And so it was meant in our racial lives . . . each race, within its own framework has the freedom to teach . . to instruct . . to develop . . to ask for and receive deserved help from others of separate racial stations. This is the great freedom of our American founding fathers . . . but if we amalgamate into the one unit as advocated by the communist philosophers . . then the enrichment of our lives . . . the freedom for our development . . . is gone forever. We become, therefore, a mongrel unit of one under a single all powerful government . . . and we stand for everything . . . and for nothing.

The true brotherhood of America, of respecting the separateness of others . . and uniting in effort . . has been so twisted and distorted from its original concept that there is a small wonder that communism is winning the world.

We invite the negro citizens of Alabama to work with us from his separate racial station . . as we will work with him . . to develop, to grow in individual freedom and enrichment. We want jobs and a good future for BOTH races . . the tubercular and the infirm.

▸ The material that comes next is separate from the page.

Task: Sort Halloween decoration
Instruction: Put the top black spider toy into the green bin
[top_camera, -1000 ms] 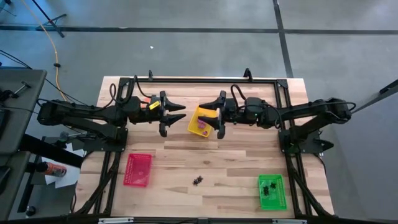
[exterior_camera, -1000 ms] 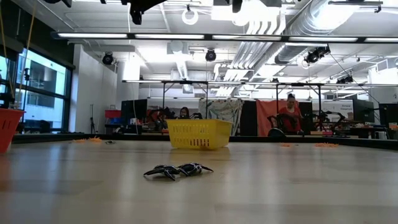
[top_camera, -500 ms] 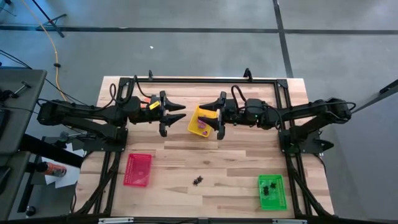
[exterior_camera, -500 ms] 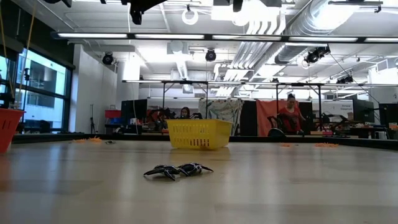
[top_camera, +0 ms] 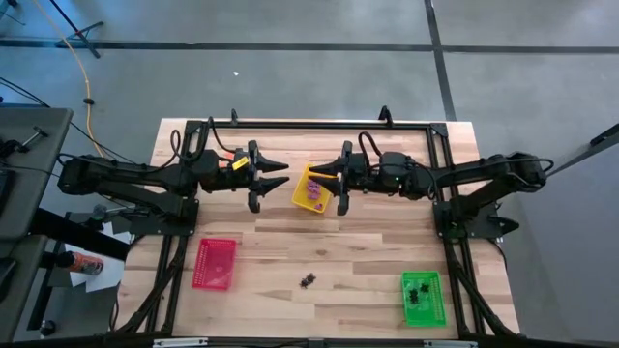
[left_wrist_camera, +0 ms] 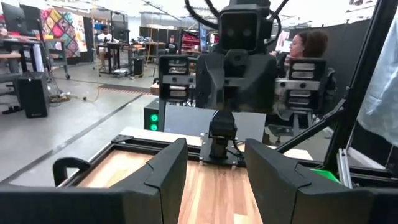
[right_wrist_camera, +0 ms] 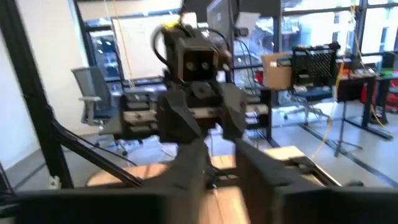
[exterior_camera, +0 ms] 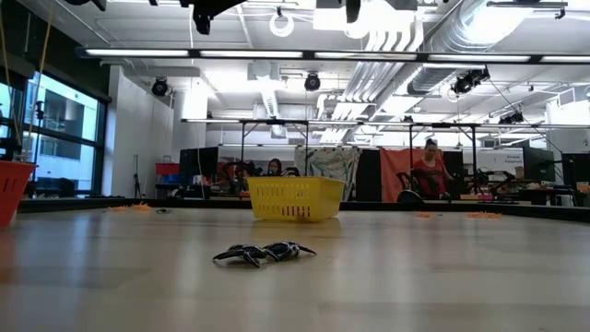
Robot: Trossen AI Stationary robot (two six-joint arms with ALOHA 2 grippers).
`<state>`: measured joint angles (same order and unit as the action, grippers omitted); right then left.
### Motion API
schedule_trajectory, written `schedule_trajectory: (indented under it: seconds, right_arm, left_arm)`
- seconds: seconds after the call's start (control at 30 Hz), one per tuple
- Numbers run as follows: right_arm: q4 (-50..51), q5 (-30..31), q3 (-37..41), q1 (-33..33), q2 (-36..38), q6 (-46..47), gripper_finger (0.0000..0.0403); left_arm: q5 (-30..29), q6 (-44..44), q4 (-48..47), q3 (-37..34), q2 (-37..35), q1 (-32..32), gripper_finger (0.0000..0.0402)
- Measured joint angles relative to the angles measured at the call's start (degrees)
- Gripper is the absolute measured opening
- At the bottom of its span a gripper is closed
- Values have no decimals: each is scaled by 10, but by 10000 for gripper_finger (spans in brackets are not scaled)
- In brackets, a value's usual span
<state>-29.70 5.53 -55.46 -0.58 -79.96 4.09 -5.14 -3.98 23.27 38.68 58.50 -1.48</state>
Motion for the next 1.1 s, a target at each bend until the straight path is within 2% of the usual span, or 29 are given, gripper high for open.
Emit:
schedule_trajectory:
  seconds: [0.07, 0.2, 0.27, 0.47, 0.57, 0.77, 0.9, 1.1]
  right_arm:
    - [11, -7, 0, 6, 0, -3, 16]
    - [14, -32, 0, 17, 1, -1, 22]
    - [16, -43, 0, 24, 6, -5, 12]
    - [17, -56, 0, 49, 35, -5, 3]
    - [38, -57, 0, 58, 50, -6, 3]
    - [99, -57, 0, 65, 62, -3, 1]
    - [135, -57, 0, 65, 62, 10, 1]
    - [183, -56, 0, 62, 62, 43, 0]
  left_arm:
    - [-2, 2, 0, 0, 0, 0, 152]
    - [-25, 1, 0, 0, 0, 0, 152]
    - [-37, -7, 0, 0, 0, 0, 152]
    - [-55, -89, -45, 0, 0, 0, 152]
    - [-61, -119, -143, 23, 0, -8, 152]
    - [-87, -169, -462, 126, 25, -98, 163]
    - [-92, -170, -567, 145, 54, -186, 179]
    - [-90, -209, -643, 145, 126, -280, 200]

This is the basic heritage of my religion, if which I make full practice . . . . for we are all the handiwork of God.

But we warn those, of any group, who would follow the false doctrine of communistic amalgamation that we will not surrender our system of government . . . our freedom of race and religion . . . that freedom was won at a hard price and if it requires a hard price to retain it . . we are able . . and quite willing to pay it.

The liberals’ theory that poverty, discrimination and lack of opportunity is the cause of communism is a false theory . . . if it were true the South would have been the biggest single communist bloc in the western hemisphere long ago . . . for after the great War Between the States, our people faced a desolate land of burned universities, destroyed crops and homes, with manpower depleted and crippled, and even the mule, which was required to work the land, was so scarce that whole communities shared one animal to make the spring plowing. There were no government handouts, no Marshall Plan aid, no coddling to make sure that our people would not suffer; instead the South was set upon by the vulturous carpetbagger and federal troops, all loyal Southerners were denied the vote at the point of bayonet, so that the infamous, illegal 14th Amendment might be passed. There was no money, no food and no hope of either. But our grandfathers bent their knee only in church and bowed their head only to God.

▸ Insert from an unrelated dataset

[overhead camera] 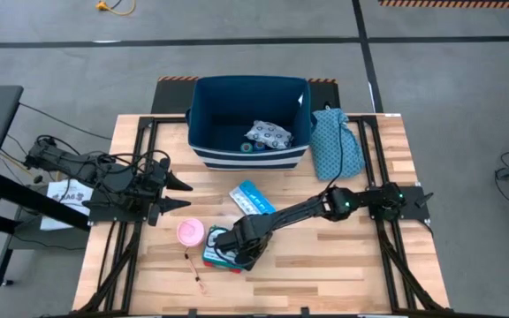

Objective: Pick & place medical supplies in basket/bin
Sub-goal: Put the white gauze into the bin

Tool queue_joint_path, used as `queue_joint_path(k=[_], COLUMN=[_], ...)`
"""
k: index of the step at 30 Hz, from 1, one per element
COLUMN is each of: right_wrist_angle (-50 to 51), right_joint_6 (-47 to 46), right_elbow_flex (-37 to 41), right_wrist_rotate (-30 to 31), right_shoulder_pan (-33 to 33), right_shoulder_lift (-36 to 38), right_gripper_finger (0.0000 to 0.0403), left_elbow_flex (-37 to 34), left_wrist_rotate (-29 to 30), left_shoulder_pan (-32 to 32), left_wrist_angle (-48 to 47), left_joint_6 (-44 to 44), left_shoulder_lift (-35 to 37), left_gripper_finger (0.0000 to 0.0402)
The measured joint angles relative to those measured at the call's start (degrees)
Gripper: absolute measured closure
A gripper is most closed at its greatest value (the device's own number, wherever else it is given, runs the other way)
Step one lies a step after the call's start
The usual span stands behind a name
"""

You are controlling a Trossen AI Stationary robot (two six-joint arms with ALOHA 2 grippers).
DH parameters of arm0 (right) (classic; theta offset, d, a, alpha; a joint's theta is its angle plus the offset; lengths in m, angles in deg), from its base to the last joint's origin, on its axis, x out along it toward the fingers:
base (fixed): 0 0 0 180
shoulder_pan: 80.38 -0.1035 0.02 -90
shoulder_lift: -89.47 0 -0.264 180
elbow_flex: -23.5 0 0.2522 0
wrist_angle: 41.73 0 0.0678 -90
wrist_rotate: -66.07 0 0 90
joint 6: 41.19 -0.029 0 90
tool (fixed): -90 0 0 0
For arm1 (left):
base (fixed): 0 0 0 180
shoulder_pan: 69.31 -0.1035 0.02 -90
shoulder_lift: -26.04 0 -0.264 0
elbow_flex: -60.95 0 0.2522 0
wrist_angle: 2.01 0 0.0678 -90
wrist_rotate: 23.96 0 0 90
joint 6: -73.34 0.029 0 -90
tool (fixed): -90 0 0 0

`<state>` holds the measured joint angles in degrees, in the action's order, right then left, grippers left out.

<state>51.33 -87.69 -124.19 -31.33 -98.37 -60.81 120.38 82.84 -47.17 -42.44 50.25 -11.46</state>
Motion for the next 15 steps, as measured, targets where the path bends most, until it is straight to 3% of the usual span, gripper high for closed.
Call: queue_joint_path(k=[4,8,15], right_wrist_angle=[0.46,1.10,1.18], right_joint_6=[0.13,1.05,2.94], right_elbow_flex=[-0.41,-1.12,-1.02], right_wrist_rotate=[-0.62,-0.85,-1.81], right_shoulder_pan=[0.67,0.87,0.97], right_shoulder_lift=[-0.04,-0.13,0.65], right_gripper_finger=[0.0302,0.0311,0.0265], left_elbow_flex=[0.00,0.00,0.00], left_wrist_rotate=[0.00,0.00,0.00], left_shoulder_pan=[0.00,-0.01,-0.01], left_wrist_angle=[0.00,0.00,-0.01], left_joint_6=[0.04,0.25,0.33], left_shoulder_lift=[-0.01,0.00,0.00], left_gripper_finger=[0.0191,0.0191,0.0191])
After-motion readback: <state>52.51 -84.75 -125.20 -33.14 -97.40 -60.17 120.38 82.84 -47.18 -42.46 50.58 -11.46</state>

Not for a single instant did they ever consider the easy way of federal dictatorship and amalgamation in return for fat bellies. They fought. They dug sweet roots from the ground with their bare hands and boiled them in iron pots . . . . they gathered poke salad from the woods and acorns from the ground. They fought. They followed no false doctrine . . . they knew what the wanted . . and they fought for freedom! They came up from their knees in the greatest disply of sheer nerve, grit and guts that has ever been set down in the pages of written history . . . and they won! The great writer, Rudyard Kipling wrote of them, that: “There in the Southland of the United States of America, lives the greatest fighting breed of man . . . in all the world!”

And that is why today, I stand ashamed of the fat, well-fed whimperers who say that it is inevitable . . . that our cause is lost. I am ashamed of them . . . . and I am ashamed for them. They do not represent the people of the Southland.

And may we take note of one other fact, with all trouble with communists that some sections of this country have . . . there are not enough native communists in the South to fill up a telephone booth . . . . and THAT is a matter of public FBI record.

We remind all within hearing of this Southland that a Southerner, Peyton Randolph, presided over the Continental Congress in our nation’s beginning . . . that a Southerner, Thomas Jefferson, wrote the Declaration of Independence, that a Southerner, George Washington, is the Father of our country . . . that a Southerner, James Madison, authored our Constitution, that a Southerner, George Mason, authored the Bill of Rights and it was a Southerner who said, “Give me liberty . . . . . . or give me death,” Patrick Henry.

Southerners played a most magnificent part in erecting this great divinely inspired system of freedom . . and as God is our witnesses, Southerners will save it.

Let us, as Alabamians, grasp the hand of destiny and walk out of the shadow of fear . . . and fill our divine destination. Let us not simply defend . . but let us assume the leadership of the fight and carry our leadership across this nation. God has placed us here in this crisis . . . let is not fail in this . . our most historical moment.

You are here today, present in this audience, and to you over this great state, wherever you are in sound of my voice, I want to humbly and with all sincerity, thank you for your faith in me.

I promise you that I will try to make you a good governor. I promise you that, as God gives me the wisdom and the strength, I will be sincere with you. I will be honest with you.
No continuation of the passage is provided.